In winter whole chunks of time calved and fell away, like icebergs from a glacier. It was almost as if time ceased to exist, or asserted itself in a new, previously undiscovered way. In those long, imperceptibly shrinking nights, he might look up and not even realize that the daylight had come and gone, and here it was dusk again—as if the standard method of measuring time—life, death; sunrise, sunset—was only one way, and not necessarily the most relevant one.

But in spring everything resumed: birth, daylight, family.

Dear Herman—

I remember reading this pamphlet by Kepler in graduate school, where he mused about why snowflakes each seemed to have their own individual pattern. He said all things in nature appeared to have a key
—
invisible to us
—
inside them that contained the blueprint for their exterior, for what they were. The nucleus inside a cell, the germ inside a seed. This was
350
years before Watson and Crick. Kepler went so far as to call it a soul.

Standing out there in our little meadow, watching crystals come
down, I can't help but admire the idea: every snowflake with a soul. It makes as much sense as genetics, as anything
—
more sense, I think, than the notion that snow crystals
don't
have souls.

You should have seen the ice I used to grow in graduate school
—
perfect, immaculate little crystals. Little wonders. Out here in the woods crystals break easily, go lopsided under the slightest pressure. But the flakes are magnificent, bigger and more real than they were in the lab, in the way that wild animals make zoo animals seem like shadows.

It is not so much the science of snow for me, anymore. I'd rather just look at it. The light, the way it absorbs sound. The way we feel as if the more that falls, the more we are forgiven.

What were dreams? A ladle dipped, a bucket lowered. The deep, cool water beneath the bright surface; the shadow at the base of every tree. Dreams were the reciprocal of each place you visited when you were awake, each hour you passed through. For every moment in the present there was a mirror in the future, and another in the past. Memory and action, object and shadow, wakefulness and sleep. Put a sun over us and we each have our twin, attached to our feet, dragging about with us in lockstep. Try and outrun it.

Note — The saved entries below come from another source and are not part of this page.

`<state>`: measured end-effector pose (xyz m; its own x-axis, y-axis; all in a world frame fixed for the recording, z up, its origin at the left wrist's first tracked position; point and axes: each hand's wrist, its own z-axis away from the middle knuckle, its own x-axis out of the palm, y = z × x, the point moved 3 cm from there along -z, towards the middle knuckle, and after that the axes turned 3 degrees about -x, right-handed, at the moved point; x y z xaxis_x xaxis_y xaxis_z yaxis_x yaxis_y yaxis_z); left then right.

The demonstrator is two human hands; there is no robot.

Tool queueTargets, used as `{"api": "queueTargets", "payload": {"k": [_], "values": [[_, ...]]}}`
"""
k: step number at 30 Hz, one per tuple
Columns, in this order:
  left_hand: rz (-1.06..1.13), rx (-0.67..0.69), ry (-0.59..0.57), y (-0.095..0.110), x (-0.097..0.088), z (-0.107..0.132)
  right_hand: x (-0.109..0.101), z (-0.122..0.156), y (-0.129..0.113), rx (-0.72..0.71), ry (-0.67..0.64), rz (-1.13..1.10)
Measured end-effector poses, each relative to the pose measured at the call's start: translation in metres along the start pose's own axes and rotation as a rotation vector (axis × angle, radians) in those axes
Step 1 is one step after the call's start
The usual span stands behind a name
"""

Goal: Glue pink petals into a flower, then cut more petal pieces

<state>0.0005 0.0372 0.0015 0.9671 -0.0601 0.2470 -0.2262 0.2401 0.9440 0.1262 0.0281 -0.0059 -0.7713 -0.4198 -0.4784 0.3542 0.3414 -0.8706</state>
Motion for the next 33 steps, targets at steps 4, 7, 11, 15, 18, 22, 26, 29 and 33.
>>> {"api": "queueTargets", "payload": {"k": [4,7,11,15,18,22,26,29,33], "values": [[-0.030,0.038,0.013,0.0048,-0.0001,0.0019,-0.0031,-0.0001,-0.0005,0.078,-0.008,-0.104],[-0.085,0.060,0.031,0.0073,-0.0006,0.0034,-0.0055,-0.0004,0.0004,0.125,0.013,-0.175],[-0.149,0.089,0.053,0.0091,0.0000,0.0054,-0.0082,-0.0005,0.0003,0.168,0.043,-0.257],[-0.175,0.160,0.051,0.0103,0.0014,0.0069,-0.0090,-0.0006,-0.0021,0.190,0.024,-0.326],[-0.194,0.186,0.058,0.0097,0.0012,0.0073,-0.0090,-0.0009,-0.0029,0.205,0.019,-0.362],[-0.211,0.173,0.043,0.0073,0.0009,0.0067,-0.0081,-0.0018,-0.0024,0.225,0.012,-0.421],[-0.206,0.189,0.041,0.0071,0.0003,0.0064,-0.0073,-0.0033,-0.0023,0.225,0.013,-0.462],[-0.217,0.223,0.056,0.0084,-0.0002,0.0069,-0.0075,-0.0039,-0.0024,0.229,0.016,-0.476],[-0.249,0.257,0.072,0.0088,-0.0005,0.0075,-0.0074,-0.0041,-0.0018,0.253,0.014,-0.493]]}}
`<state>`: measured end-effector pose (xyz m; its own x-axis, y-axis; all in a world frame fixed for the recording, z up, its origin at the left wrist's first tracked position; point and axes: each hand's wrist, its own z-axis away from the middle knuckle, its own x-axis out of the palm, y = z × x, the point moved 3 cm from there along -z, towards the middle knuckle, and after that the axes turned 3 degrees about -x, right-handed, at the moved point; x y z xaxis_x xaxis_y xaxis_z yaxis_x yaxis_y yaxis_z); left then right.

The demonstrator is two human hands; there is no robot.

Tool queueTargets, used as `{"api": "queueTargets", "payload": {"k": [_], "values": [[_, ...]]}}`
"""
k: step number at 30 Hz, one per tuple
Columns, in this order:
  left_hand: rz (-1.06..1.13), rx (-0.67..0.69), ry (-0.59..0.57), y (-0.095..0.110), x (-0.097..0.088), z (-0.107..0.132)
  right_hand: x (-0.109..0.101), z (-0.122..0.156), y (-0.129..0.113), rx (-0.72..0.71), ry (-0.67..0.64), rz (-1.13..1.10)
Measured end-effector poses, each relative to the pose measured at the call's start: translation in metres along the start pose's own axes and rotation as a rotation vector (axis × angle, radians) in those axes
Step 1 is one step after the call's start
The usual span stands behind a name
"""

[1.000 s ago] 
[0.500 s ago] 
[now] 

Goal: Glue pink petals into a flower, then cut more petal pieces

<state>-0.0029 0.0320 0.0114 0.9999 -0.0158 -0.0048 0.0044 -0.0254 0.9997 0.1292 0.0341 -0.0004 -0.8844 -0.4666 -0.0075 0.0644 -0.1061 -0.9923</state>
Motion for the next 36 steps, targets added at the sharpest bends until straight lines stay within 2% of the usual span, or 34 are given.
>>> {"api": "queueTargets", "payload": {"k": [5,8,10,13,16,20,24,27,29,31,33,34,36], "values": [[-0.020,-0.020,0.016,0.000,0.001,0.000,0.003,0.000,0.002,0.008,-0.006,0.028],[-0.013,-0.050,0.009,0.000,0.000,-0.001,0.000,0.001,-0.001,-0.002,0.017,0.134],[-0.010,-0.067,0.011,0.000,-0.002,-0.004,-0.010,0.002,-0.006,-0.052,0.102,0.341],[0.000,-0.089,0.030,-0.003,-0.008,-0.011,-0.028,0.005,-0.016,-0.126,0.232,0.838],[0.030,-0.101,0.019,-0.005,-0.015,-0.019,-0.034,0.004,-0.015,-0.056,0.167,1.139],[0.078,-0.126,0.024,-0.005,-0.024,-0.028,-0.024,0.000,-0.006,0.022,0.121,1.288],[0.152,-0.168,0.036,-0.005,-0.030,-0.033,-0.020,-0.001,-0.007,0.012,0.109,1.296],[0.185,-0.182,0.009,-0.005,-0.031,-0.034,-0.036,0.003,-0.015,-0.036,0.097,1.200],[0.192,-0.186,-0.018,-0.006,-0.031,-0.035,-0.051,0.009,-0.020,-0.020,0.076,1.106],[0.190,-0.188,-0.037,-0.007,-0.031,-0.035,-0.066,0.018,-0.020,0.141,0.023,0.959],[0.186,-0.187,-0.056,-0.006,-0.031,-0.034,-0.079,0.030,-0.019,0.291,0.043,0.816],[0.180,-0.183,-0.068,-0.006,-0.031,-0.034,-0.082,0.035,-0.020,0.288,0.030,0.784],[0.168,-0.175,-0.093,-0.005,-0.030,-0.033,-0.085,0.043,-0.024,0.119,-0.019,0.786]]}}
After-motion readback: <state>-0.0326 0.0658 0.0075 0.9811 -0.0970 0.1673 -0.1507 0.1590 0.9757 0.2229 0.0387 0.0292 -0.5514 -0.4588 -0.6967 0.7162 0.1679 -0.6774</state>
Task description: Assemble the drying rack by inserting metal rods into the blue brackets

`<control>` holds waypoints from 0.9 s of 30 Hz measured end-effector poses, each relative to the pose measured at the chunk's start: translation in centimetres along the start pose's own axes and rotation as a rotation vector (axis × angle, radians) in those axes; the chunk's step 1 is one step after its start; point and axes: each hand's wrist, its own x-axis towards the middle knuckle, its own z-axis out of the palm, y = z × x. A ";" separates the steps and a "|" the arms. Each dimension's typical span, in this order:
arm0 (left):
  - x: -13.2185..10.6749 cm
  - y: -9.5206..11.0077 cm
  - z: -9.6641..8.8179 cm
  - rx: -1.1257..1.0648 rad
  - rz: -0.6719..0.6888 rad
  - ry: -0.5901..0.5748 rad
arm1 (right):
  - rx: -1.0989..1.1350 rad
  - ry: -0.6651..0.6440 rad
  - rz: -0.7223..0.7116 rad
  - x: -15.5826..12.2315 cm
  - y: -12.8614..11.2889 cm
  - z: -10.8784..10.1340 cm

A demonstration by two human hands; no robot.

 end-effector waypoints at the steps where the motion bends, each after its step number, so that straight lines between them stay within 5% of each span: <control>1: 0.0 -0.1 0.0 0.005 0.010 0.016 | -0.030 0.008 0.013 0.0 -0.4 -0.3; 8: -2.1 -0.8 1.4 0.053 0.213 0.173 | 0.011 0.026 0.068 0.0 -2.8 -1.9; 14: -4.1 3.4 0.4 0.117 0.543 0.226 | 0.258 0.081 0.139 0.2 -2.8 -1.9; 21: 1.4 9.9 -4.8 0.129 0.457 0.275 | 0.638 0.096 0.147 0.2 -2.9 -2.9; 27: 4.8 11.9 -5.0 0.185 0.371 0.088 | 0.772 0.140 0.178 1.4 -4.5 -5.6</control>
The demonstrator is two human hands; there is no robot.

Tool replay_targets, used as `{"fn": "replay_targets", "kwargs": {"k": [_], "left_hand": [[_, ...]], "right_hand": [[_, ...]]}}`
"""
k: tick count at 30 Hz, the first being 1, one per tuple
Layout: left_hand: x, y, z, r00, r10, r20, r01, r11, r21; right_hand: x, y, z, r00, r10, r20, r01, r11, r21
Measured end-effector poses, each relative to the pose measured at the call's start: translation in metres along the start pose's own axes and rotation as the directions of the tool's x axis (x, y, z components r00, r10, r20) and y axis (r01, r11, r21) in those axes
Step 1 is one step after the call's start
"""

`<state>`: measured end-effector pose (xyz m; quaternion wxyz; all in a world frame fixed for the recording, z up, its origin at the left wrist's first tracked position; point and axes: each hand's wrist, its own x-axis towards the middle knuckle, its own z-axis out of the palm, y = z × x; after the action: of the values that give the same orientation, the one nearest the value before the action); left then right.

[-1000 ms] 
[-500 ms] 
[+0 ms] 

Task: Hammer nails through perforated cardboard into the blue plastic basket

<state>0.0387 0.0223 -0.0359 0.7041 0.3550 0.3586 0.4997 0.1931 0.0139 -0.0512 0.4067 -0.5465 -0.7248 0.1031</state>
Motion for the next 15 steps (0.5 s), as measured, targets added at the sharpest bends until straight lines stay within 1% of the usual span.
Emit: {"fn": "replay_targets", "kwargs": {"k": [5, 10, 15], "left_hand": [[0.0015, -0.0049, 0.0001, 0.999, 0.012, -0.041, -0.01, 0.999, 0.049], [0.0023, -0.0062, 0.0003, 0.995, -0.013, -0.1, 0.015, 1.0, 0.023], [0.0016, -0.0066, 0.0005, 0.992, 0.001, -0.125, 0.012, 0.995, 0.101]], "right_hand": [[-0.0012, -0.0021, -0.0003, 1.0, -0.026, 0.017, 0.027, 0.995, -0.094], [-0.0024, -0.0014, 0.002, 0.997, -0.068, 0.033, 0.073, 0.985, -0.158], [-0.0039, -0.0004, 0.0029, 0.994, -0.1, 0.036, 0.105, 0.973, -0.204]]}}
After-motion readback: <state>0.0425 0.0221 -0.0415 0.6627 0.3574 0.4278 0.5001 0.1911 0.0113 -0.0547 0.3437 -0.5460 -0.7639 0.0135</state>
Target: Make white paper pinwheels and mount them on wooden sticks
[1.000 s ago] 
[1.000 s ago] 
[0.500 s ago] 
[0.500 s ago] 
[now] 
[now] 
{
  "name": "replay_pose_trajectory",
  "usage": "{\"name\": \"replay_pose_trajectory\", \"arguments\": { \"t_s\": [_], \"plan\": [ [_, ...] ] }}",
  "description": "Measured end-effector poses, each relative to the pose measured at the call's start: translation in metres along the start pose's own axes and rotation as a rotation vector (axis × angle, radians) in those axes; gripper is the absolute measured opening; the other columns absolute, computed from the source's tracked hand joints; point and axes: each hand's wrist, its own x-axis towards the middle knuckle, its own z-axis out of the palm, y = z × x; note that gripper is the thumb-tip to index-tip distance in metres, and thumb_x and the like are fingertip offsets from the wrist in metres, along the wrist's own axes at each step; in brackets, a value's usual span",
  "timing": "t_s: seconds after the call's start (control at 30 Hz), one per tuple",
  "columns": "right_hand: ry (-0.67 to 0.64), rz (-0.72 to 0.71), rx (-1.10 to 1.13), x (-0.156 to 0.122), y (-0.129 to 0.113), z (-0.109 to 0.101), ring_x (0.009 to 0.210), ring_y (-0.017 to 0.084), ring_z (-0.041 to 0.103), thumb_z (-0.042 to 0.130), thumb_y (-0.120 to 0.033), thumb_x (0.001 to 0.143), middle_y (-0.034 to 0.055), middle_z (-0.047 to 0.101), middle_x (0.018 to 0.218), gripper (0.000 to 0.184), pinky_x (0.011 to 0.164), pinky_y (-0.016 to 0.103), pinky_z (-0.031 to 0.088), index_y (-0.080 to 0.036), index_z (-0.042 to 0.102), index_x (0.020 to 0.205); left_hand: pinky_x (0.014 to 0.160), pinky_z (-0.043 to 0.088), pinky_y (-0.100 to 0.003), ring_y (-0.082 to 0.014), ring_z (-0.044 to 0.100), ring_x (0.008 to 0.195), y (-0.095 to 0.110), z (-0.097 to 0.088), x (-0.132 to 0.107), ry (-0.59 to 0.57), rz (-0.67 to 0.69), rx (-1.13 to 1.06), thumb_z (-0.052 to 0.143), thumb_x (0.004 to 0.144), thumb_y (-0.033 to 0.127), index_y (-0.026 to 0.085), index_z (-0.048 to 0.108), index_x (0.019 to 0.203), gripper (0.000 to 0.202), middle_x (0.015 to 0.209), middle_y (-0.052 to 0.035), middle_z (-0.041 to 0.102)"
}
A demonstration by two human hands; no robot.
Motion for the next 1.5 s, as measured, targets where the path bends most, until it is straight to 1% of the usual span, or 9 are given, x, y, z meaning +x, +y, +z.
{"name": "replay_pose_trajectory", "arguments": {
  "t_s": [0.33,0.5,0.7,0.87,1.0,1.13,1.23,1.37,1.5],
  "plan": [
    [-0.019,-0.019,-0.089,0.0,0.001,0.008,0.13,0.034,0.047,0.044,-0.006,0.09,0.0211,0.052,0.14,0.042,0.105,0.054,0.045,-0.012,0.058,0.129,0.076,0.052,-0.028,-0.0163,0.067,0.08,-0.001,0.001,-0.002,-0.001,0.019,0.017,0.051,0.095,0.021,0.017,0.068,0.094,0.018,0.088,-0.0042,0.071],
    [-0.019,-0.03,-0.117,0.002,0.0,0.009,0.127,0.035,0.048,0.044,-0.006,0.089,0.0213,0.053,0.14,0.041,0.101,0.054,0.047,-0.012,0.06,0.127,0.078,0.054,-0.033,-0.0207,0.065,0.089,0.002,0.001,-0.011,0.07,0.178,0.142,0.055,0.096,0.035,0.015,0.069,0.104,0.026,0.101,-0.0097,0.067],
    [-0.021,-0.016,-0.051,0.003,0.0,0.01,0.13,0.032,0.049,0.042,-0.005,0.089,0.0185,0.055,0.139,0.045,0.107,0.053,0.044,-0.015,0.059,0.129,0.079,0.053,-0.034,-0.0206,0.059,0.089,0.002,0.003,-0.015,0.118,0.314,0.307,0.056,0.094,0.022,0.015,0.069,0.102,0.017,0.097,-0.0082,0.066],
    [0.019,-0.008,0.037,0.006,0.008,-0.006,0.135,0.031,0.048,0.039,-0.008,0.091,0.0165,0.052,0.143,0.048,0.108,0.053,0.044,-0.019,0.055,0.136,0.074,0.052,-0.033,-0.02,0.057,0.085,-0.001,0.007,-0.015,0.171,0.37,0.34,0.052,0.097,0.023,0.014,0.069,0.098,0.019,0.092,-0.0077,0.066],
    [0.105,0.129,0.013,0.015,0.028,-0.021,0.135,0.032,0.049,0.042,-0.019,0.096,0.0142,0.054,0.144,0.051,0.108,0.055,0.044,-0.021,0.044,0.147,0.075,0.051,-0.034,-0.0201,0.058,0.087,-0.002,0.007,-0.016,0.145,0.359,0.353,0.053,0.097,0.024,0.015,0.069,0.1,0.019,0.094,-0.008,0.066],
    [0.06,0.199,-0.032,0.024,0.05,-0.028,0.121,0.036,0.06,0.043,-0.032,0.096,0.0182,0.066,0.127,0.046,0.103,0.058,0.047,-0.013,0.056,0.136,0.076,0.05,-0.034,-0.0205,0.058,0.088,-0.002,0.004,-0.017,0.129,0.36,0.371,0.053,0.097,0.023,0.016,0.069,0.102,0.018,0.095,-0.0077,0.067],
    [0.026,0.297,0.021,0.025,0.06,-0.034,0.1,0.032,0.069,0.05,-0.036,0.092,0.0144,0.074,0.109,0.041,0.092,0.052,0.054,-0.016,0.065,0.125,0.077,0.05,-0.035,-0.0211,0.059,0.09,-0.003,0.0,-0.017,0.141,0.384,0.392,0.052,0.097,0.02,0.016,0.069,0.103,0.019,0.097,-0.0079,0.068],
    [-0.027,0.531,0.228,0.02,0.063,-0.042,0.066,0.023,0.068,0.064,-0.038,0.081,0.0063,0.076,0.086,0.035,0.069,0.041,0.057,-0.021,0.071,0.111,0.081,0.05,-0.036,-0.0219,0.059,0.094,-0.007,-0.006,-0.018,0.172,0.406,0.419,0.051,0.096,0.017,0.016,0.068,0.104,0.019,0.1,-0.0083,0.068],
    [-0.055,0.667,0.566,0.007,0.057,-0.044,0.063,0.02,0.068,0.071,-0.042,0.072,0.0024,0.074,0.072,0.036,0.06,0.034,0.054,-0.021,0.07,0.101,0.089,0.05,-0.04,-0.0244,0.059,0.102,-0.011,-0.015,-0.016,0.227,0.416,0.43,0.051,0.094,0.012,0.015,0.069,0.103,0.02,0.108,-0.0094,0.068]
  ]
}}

He had, ultimately, only one dream left: to know his daughter, to see her hand—what would have become of Grace's hands? All he could remember was the tiny, intricate detailing of her knuckles, and the way she had slept, as if a huntsman had come to seize her, as if her body had been temporarily vacated.

This was enough, enough to get him up in the morning, enough to break the maul free from where it had frozen against the cabin wall and drive it through a log.